What should "take down defense" strategy include? You can write a book about it.


----------



## Martial D (Apr 22, 2018)

obi_juan_salami said:


> The wing chun style i practice and learned/learn from my teachers has all the the things mentioned above in the OP aside from ground fighting. Granted these attributes can be difficult to obtain and take a level of dedication and hard work. But its all there.


Which lineage/style is that?


----------



## obi_juan_salami (Apr 22, 2018)

Martial D said:


> Which lineage/style is that?



Guangzhou wing chun


----------



## Kung Fu Wang (Apr 22, 2018)

obi_juan_salami said:


> Guangzhou wing chun


Do you have any clip for that? Thanks in advance.


----------



## Headhunter (Apr 22, 2018)

drop bear said:


> He didn't compete. And should have.


Why? His style wasn't about competing in point matches or kickboxing matches it was about self defence. That's why he started martial arts in the first place to defend himself. He trained so hard in the states because he saw Americans were so much bigger than him so he knew in a street fight he'd fight guys bigger than him not just his weight class. Everything he did was for self defence so why limit himself to rules.


----------



## Headhunter (Apr 22, 2018)

JKD was never meant to be a commercial style it was meant to be Bruce lees personal style that he used for himself. That's why he taught not to get people good at martial arts but so he could have training partners and learn how to deal with them. That's why he worked with champions so he could spar with them and learn from them. JKD should be different to every practitioner so if your JKD doesn't have those things that's on you


----------



## Anarax (Apr 22, 2018)

DanT said:


> There's been a lot of talk on the Wing Chun side of this forum about ways of fixing Wing Chun. It led me to the question of "Did Bruce get it right?" A while back, I posted some suggestions as a practitioner of Wing Chun and JKD myself, critiquing Wing Chun and finding ways to improve the system. This was met with almost no dissent, and I think I got about 10 likes when I posted the following observations:
> 
> - Lack of mobile footwork
> - Lack of head movement
> ...



I think Bruce did what a lot of Martial Artist today simply won't do, acknowledge the limitations of the style they train. I heard Bruce didn't complete his Wing Chun training, more so he didn't learn all the Dummy sets. Do you have any information on this? Regardless, Bruce made a system that worked for him and he studied martial arts with dedication and commitment. I find very little to no fault in his method or result.


----------



## Headhunter (Apr 22, 2018)

Anarax said:


> I think Bruce did what a lot of Martial Artist today simply won't do, acknowledge the limitations of the style they train. I heard Bruce didn't complete his Wing Chun training, more so he didn't learn all the Dummy sets. Do you have any information on this? Regardless, Bruce made a system that worked for him and he studied martial arts with dedication and commitment. I find very little to no fault in his method or result.
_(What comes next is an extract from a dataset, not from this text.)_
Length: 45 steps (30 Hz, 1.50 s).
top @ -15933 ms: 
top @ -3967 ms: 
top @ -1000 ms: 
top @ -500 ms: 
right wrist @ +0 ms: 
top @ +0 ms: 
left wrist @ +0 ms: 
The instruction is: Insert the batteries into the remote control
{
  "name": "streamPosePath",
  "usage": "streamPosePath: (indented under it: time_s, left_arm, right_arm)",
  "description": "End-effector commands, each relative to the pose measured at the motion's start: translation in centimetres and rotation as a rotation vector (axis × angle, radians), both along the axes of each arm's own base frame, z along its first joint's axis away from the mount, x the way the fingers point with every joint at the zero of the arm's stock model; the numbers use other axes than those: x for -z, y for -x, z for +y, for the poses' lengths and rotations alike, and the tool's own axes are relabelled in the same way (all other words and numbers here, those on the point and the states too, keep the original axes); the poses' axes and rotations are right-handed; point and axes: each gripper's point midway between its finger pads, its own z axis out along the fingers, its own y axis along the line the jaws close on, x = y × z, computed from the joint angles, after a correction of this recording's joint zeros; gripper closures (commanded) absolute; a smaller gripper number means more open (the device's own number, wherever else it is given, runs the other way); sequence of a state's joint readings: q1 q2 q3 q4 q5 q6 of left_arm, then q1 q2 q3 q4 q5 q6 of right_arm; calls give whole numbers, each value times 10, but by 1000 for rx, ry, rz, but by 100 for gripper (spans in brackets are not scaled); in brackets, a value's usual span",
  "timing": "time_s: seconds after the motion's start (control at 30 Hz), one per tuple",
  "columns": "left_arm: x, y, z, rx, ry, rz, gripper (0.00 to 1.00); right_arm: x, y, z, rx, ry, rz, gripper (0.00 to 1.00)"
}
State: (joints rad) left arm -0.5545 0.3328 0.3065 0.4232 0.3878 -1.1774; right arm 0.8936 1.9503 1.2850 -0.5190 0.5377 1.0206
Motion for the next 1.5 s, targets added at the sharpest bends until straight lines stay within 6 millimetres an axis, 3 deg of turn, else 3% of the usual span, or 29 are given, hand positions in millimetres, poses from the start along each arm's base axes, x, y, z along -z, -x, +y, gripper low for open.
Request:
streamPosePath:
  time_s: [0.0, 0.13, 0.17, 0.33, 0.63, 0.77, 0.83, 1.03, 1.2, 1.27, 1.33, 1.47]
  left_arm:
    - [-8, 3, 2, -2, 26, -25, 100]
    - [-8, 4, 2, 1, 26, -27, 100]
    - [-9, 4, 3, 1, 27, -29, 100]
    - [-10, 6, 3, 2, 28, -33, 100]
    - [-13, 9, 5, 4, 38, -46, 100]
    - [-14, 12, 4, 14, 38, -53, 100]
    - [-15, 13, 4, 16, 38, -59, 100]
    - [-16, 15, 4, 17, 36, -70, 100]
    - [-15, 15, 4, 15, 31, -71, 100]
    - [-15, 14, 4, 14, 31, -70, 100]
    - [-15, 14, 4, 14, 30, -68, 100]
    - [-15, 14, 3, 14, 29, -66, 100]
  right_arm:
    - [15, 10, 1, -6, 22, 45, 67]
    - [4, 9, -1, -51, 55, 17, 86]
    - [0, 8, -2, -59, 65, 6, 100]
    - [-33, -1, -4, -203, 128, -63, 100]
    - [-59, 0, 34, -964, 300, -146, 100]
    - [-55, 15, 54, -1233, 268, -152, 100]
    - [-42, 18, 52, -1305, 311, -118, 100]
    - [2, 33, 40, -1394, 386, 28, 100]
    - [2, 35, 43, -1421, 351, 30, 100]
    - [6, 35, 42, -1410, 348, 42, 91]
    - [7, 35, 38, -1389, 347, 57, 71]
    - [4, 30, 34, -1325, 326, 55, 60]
I don't think anyone has a problem with lee not learning all wing Chun and making his own style. Peoples problem is he didn't know the full system but was still teaching wing Chun and calling himself a sifu that's what the issue was


----------



## Anarax (Apr 22, 2018)

Headhunter said:


> I don't think anyone has a problem with lee not learning all wing Chun and making his own style. Peoples problem is he didn't know the full system but was still teaching wing Chun and calling himself a sifu that's what the issue was



Well he taught Jun Fan Gung Fu, his own style heavily influenced by Wing Chun. That's different than calling himself a Wing Chun Sifu


----------



## Headhunter (Apr 22, 2018)

Anarax said:


> Well he taught Jun Fan Gung Fu, his own style heavily influenced by Wing Chun. That's different than calling himself a Wing Chun Sifu


It wasn't heavily influenced...it WAS wing Chun he just put his own name on it. Taky kimura and James demile have both said in interviews it was wing Chun they were learning and they were some of his first students and back then lee didn't know any other styles so it was all wing Chun and only later did he start adding boxing and other stuff


----------



## TMA17 (Apr 22, 2018)

What I took away from him was he acknowledged the limitations of any system and was in favor of blending.  That’s a big plus.


----------



## drop bear (Apr 22, 2018)

Headhunter said:


> Why? His style wasn't about competing in point matches or kickboxing matches it was about self defence. That's why he started martial arts in the first place to defend himself. He trained so hard in the states because he saw Americans were so much bigger than him so he knew in a street fight he'd fight guys bigger than him not just his weight class. Everything he did was for self defence so why limit himself to rules.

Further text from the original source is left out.